Post-apartheid life in SA

In this week’s column I would like to explore how Damon Galgut’s masterpiece The Good Doctor portrays the life in post-apartheid South Africa. Among other things, the novel codifies the volatile political set up in post-apartheid South Africa and how the past would shape the present and future.

The novel The Good Doctor is set in a dilapidated and largely neglected, ill-supplied rural hospital. The hospital is in the predominately poor area, black section of post-apartheid South Africa which was previously called the homelands. The book opens with the arrival of Dr. Laurence Waters who is a recent medical school graduate with high ideals and a need to “make a difference.” The initial and prophetic pronouncement made upon him by Dr. Frank Eloff a disillusioned veteran physician is that Dr.
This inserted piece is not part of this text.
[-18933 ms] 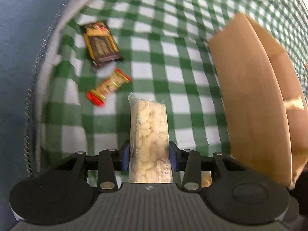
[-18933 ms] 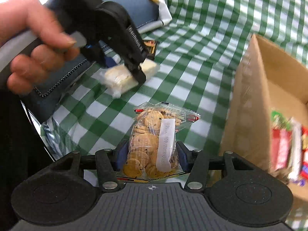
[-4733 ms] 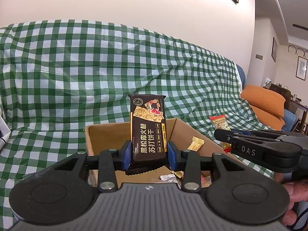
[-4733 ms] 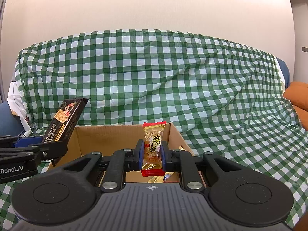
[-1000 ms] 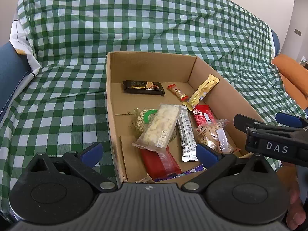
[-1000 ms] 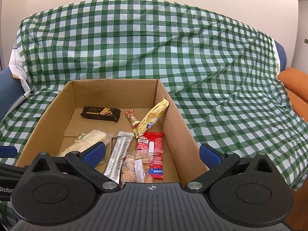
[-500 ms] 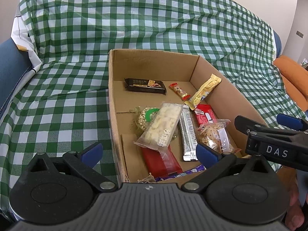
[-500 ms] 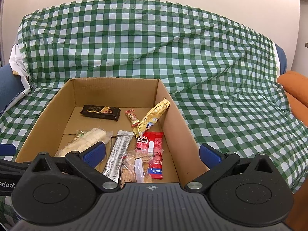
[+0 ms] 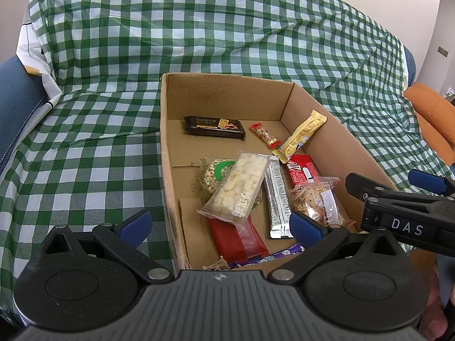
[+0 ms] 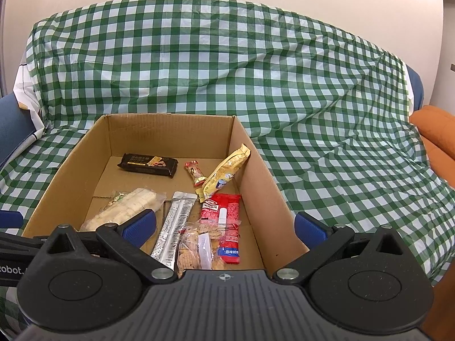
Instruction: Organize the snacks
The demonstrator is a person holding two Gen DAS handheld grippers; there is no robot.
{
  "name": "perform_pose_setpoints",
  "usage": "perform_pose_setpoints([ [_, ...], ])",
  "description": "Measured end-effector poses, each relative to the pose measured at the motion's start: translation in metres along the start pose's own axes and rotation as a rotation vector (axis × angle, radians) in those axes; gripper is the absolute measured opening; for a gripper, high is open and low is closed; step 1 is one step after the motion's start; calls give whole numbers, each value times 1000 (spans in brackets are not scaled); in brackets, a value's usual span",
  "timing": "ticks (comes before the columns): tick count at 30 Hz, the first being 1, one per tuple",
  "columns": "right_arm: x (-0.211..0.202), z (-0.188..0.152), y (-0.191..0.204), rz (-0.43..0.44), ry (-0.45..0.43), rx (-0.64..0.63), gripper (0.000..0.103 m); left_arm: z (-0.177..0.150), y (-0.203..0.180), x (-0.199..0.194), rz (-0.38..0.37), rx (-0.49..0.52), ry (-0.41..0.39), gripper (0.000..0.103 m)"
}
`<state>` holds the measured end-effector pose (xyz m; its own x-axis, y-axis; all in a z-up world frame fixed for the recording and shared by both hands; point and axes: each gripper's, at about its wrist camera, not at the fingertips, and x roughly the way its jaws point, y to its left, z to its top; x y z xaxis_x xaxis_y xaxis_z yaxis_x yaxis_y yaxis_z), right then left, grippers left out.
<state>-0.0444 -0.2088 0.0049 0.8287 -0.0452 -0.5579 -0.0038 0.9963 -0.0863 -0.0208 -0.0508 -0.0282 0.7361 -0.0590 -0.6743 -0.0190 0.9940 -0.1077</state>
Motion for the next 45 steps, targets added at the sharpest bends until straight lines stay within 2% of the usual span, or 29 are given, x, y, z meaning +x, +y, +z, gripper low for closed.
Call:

Waters won't last.

Brigadier’s house

One of the potent image that reminds the dark days is the imposing presence of Brigadier’s house which in a way, symbolises the short spell of military dictatorship and military dictator brigadier who once ruled the boarder township. Dr. France Eloff reminds a close encounter he had with the dictator and his personality which sports fear.

“The brown black led me to a tiny room with brick walls and a concrete floor. No windows. A low zinc roof, from which one raw light bulb is suspended on a length of flex. There are four soldiers here, two of them are officers. One is Commandant Moller. He is wearing his brown army pants and boots and a white T-shirt. He is on a stool, relaxed and informal.

On the floor is a black man, naked. He is splattered with blood and lying still, except for the painful rise and fall of his ribcage as he breathes. At the periphery of my vision I see quirts and other objects, strange shapes that I don’t recognise. But I know the scene, although I have never been in it before; it’s an old tableau, in which my place is immediately clear.”

“The memory of this event was suddenly strong again: the tiny shirtless man on the edge of the bed, holding his military cap in his hands. He was very stiff and upright, very neat.

‘were you afraind?’

I had to think for a moment. ‘Yes, I suppose I was. I tend to be afraid of what can kill me, even if it’s not likely to happen”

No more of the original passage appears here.